Keywords: Hydrogel; HPMC; Nanosilver; Ag-NPs; MIC.

Introduction

Research has been intensive on antibacterial materials containing various natural and inorganic substances (1). Among them, silver or silver ions have long been known to have strong inhibitory and bactericidal effects as well as a broad spectrum of antimicrobial activities (2). It is surprising that these applications were used without understanding the mechanism of action of silver ion. For example, foods were kept in silver plates, since it has been found that it is more stable. Also, silver ion has been used for the treatment and prevention of injured soldiers in India (3). Recent microbiological and chemical experiments implied that the interaction of silver ion with thiol groups, plays an essential role in bacterial inactivation (4). Nowadays, the antimicrobial properties of silver are used in so many cases and its mechanism is known as inactivation the cellular metabolism or restraining the growth of cells.
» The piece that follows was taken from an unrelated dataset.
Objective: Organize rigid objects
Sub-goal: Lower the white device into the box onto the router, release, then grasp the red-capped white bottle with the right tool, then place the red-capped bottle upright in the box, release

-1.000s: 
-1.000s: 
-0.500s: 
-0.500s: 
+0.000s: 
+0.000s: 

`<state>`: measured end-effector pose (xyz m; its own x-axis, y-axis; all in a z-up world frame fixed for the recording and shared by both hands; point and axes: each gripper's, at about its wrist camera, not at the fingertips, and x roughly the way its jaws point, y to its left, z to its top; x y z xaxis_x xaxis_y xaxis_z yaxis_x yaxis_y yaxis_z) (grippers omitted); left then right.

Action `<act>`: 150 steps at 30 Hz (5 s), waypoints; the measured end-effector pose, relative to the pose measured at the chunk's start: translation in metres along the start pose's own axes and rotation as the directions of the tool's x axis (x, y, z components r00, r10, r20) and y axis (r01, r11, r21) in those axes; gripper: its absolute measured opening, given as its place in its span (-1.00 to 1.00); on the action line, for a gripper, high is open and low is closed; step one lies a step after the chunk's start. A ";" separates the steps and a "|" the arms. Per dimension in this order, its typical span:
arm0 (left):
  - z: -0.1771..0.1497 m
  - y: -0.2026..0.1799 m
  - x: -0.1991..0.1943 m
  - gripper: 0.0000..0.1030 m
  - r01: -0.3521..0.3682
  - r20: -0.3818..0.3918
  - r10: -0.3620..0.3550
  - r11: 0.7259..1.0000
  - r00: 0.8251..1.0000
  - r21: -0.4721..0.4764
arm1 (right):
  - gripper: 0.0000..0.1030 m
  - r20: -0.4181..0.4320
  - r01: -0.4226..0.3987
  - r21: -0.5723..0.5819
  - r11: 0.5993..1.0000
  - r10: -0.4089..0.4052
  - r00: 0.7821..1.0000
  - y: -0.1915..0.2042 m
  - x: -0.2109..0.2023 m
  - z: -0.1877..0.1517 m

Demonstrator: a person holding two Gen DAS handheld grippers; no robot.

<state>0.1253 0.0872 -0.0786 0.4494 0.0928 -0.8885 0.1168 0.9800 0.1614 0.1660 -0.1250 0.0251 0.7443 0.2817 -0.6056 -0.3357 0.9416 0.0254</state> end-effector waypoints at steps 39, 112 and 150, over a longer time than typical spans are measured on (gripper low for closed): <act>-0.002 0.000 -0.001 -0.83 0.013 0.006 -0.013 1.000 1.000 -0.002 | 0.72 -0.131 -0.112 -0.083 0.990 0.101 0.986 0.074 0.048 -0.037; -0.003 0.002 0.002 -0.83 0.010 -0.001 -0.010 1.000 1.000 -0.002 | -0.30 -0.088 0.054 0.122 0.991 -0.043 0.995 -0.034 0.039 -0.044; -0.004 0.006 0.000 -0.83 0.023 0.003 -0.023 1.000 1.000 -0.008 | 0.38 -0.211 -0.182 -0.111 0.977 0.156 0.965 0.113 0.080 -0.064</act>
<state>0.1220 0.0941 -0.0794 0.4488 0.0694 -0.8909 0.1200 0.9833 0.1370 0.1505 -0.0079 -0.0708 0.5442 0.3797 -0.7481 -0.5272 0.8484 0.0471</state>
Silver weakens breathing of the bacterial cell and affects the circle of transference of electrons and also deranges the transit of materials from bacterial membrane (5). Possessing high specific surface area and a high fraction of surface atoms, metal nanosilver has been studied extensively due to it?s unique physicochemical characteristics, such as catalytic and antimicrobial activity, optical, electronic and magnetic properties (6). It can be expected that the presence of a high specific surface area and fraction of surface atoms of nanosilver, could lead to high antimicrobial activity compared to bulk silver metal.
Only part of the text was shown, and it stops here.